__What is required__
Write out the listing exactly, from its first line through the line holding "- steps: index", but include none of the pictures.

%%

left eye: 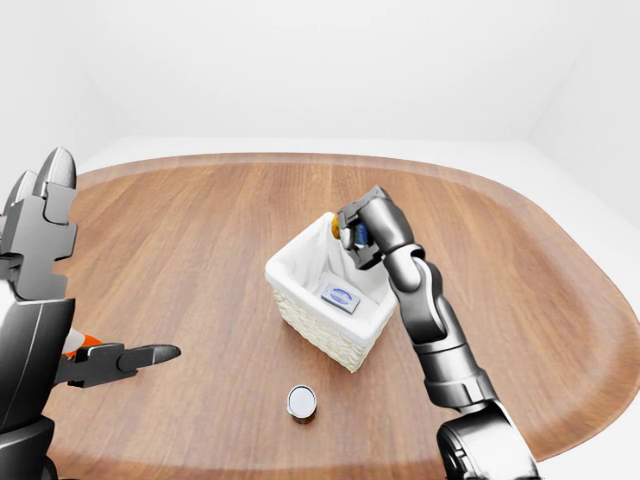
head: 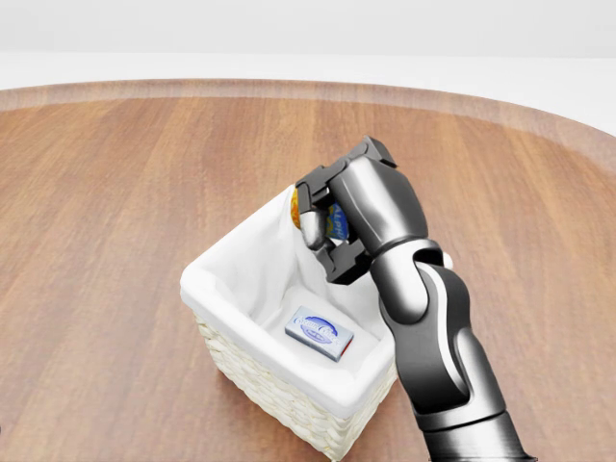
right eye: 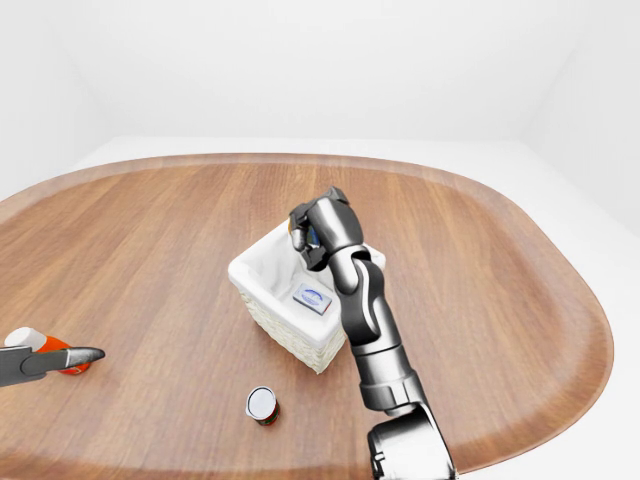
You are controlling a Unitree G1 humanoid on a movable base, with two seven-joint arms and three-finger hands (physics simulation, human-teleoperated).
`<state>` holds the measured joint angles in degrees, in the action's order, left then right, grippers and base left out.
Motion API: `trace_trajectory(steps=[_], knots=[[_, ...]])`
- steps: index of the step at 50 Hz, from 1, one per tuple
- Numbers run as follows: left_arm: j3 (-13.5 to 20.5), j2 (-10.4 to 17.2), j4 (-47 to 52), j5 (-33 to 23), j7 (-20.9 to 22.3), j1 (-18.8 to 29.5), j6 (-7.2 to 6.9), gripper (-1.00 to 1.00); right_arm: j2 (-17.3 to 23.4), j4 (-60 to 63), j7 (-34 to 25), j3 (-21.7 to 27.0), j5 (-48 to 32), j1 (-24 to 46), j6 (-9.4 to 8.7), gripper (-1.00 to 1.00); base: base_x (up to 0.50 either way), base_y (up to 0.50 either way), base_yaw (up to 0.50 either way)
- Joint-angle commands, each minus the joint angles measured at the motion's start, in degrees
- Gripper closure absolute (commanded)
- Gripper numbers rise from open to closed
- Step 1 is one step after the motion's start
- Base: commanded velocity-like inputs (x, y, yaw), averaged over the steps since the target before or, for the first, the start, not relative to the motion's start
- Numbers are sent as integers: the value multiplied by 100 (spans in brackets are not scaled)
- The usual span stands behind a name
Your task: Pick up the alphabet soup and the cream cheese box, and put them in the basket.
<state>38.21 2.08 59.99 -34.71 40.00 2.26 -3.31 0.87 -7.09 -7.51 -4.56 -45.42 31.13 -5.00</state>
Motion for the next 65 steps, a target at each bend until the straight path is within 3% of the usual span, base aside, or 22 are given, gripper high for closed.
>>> trace_trajectory(steps=[1,10,19,29,37,65], knots=[[-32,7,0,-19,0,-19,-2,-100,40,-1239,-432,-77,-691,957,0,100,0,0,0],[13,-7,0,18,0,-18,13,-100,111,-3076,-41,8,-807,1883,0,100,0,0,0],[64,-33,0,26,0,31,-1,-100,178,-3591,-265,0,-1029,2273,0,100,0,0,0],[48,-33,0,16,0,17,-7,-100,140,-2601,-1339,-88,-1438,1907,0,100,0,0,0],[27,0,0,14,0,10,-37,-100,83,-2350,-1799,-161,-1862,1560,0,100,0,0,0],[30,27,0,19,0,28,-65,-100,-62,-2972,-1571,-169,-1948,1638,0,100,0,0,0]])
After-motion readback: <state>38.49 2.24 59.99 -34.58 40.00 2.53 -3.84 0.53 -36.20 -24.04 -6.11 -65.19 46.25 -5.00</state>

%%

__Answer for the task__
left eye: 
head: 
right eye: 
You are controlling a Unitree G1 humanoid on a movable base, with two seven-joint arms and three-finger hands (physics simulation, human-teleoperated).
`<state>` holds the measured joint angles in degrees, in the action's order, left then right, grippers and base left out.
Motion API: `trace_trajectory(steps=[_], knots=[[_, ...]])`
- steps: index of the step at 50 Hz, from 1, one per tuple

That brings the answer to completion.